You Love Fishing – Not The Fish
I told Ed, my old neighbor in Saskatchewan, that it was a perfect afternoon for fishing along the Vedder River yesterday. As I walked the trail beside the river, I spotted a good number of dedicated folks fishing at their favorite spots. I understand they were fishing for Chinook Salmon that enter the river in late July and for the other species of Salmon that keep appearing until their peak in late October. Ed said that he would have loved to have joined in the fishing if he had been there.
I promised that I’d show Ed the river when he comes to visit again. Last time he visited us, he and his son-in-law fished in the Fraser River, and he liked it. I asked Ed if he would continue to love fishing and playing golf if he could do them both every day. My old neighbor suggested that he enjoys fishing and playing golf because he cannot be at them every day.

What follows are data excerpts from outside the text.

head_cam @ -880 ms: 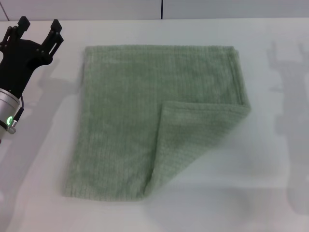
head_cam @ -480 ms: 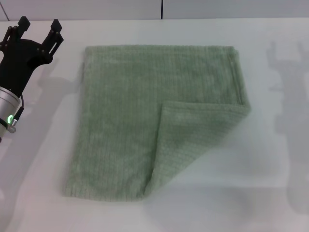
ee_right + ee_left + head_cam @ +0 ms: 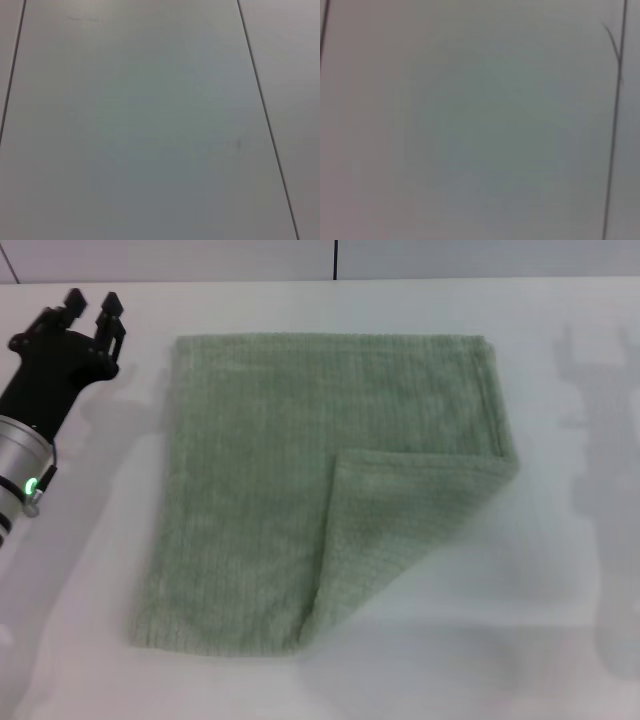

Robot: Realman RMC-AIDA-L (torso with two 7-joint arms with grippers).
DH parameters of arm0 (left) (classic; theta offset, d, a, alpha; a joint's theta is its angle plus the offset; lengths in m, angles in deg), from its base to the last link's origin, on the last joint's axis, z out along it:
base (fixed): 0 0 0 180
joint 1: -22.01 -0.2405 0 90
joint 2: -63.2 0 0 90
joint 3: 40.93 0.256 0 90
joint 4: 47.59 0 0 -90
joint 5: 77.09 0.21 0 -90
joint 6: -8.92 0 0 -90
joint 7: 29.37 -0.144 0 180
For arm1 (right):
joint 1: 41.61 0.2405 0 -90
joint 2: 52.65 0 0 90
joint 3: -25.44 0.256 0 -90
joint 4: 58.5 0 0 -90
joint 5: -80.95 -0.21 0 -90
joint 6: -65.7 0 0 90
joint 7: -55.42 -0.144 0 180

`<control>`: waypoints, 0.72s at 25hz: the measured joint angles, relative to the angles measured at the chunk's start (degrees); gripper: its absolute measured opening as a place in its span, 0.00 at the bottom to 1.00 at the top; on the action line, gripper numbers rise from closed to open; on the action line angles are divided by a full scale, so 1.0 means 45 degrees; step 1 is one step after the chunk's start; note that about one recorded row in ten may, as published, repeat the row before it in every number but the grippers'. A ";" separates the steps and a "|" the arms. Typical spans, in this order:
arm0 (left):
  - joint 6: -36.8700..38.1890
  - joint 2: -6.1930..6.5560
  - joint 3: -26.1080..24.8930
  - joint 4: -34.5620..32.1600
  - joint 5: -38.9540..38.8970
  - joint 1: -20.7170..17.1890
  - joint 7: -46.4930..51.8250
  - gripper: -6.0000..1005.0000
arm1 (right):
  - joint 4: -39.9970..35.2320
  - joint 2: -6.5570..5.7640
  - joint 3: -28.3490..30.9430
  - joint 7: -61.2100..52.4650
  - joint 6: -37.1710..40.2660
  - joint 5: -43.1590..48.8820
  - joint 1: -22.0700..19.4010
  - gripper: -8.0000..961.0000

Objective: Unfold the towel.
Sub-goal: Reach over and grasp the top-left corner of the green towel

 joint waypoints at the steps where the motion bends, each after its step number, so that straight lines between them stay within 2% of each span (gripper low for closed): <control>1: -0.0057 0.0002 0.0098 0.0000 0.0004 0.0031 0.0022 0.58 | 0.0000 0.0000 0.0001 -0.0001 0.0000 0.0000 0.0000 0.74; 7: -0.0775 0.0022 0.1265 0.0002 0.0019 0.0460 0.0092 0.38 | -0.0015 0.0000 0.0007 0.0001 -0.0013 0.0000 0.0020 0.74; 12: -0.2474 0.0053 0.2061 0.0031 0.0020 0.1172 0.0551 0.12 | -0.0059 -0.0001 0.0006 -0.0001 -0.0099 0.0005 0.0037 0.74; 14: -0.3428 0.0064 0.2379 0.0015 0.0020 0.1583 0.0738 0.08 | -0.0079 -0.0001 0.0006 0.0000 -0.0168 0.0014 0.0059 0.74; 16: -0.3428 0.0064 0.2379 0.0015 0.0020 0.1583 0.0738 0.04 | -0.0075 -0.0001 0.0005 -0.0001 -0.0205 0.0019 0.0092 0.74; 18: -0.4618 0.0045 0.2653 0.0076 0.0020 0.2009 0.0797 0.00 | -0.0075 -0.0001 0.0010 -0.0001 -0.0296 0.0034 0.0117 0.74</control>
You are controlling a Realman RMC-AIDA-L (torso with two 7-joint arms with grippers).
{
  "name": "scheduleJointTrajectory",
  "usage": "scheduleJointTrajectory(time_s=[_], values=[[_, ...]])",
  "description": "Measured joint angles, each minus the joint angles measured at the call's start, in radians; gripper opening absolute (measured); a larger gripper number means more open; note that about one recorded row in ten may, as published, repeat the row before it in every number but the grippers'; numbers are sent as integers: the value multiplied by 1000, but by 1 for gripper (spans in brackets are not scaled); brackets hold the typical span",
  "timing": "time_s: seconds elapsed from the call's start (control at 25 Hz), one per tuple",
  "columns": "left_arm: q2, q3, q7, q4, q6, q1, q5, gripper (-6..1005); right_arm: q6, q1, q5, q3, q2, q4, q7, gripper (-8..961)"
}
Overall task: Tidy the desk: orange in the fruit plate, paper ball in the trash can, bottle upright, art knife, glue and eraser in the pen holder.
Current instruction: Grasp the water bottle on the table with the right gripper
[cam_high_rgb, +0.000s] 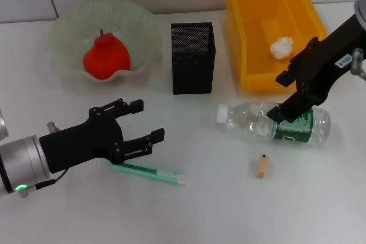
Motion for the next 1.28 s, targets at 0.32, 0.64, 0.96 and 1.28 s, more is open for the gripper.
scheduleJointTrajectory(time_s=[0.32, 0.64, 0.96, 1.28], values=[[0, -1, 0, -12, 2, 0, 0, 804, 56, -36, -44, -28, 12, 11, -174, 777], [-1, -4, -9, -18, -5, -2, 0, 804, 245, -138, -109, -156, 12, 52, -276, 778], [-2, -9, -10, -27, -7, -2, -9, 803, 331, -143, -139, -156, 12, 142, -258, 778], [-1, -9, -22, -26, -12, -5, -9, 803, 375, -141, -154, -157, 13, 182, -261, 778]])
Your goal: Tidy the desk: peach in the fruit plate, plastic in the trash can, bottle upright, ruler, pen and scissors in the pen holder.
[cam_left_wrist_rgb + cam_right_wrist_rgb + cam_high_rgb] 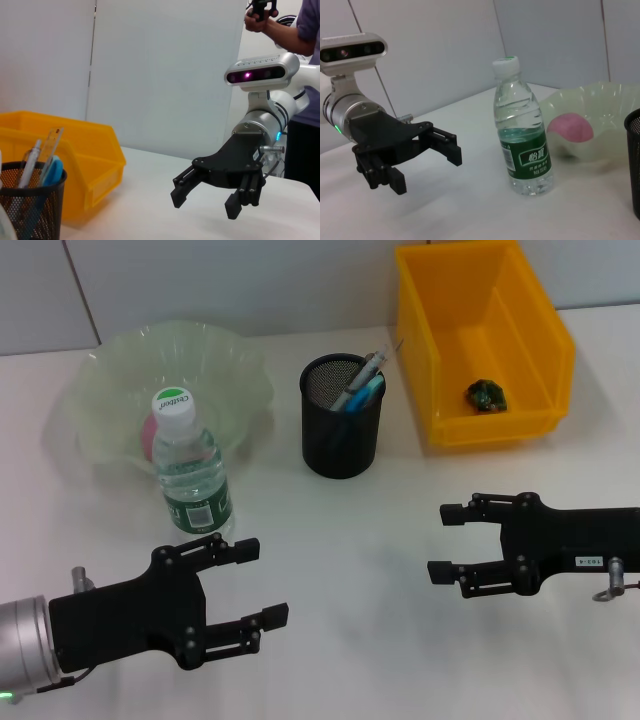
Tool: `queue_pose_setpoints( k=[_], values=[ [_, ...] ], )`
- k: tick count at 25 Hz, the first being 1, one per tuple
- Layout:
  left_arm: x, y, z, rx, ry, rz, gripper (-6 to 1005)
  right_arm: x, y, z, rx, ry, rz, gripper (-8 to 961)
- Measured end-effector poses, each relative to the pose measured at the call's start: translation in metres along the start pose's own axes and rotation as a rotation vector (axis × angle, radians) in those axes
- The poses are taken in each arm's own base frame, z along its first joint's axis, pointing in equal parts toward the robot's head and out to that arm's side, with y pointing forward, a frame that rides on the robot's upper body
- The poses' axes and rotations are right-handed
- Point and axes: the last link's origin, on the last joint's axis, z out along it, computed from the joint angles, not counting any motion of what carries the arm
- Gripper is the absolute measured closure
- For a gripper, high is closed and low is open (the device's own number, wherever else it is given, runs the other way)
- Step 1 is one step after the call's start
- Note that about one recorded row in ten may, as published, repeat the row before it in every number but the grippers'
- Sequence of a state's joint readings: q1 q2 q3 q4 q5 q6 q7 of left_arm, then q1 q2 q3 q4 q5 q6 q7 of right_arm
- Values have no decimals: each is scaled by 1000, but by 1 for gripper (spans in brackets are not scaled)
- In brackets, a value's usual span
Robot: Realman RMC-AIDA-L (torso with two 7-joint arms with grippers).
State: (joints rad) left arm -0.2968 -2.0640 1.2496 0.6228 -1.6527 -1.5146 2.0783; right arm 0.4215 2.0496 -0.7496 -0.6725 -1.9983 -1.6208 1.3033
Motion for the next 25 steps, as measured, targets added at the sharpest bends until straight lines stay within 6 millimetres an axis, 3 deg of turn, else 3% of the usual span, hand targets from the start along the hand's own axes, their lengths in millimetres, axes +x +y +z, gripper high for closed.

He does not love them enough to do them daily when he feels sick; it is terrible weather, or when he has had a stretch of not catching any fish, or when his golfing score has been pathetic.
How much love and time does one have to invest in becoming a better fisherman or golfer? The word love may describe how much someone enjoys doing an activity or sport. Ed loves fishing in that he has a great interest and pleasure in the activity of fishing. He also loves playing his guitar and singing. He will tell you how he loves his grandchildren.
For Christians, love is to define our relationship with God and each other.
Jesus, in the gospel of Matthew, says, “Love the Lord your God with all your heart and with all your soul and all your mind. Love your neighbor as yourself.” Loving an activity or a sport may be much easier to do than loving our neighbors as ourselves. We may have trouble with the Golden Rule as Jesus taught it, “So in everything do to others what you would have them do to you.”
It is always wise to remember that when it comes to others, love is an act of our will or an attitude greater than feelings of affection, liking, or love. We may easily have a fondness or liking for some people, but not so with others. Liking or not liking others is neither a sin nor a virtue in the words of C. S. Lewis. He writes, “Do not waste time bothering whether you love your neighbor; act as if you did. When you are behaving as if you loved someone, you may presently come to love him. If you injure someone you dislike, you will find yourself disliking him more. If you do him a good turn, you will find yourself disliking him less.
Feelings come and go, but our willingness to love others is not an affection we feel towards others, but what we do to help others. God is love, and while we were still sinners, Jesus died to save us from our sins. God’s love towards us is undeserved. Our loving includes doing good to both our friends and enemies. Those we like and those that we have trouble liking.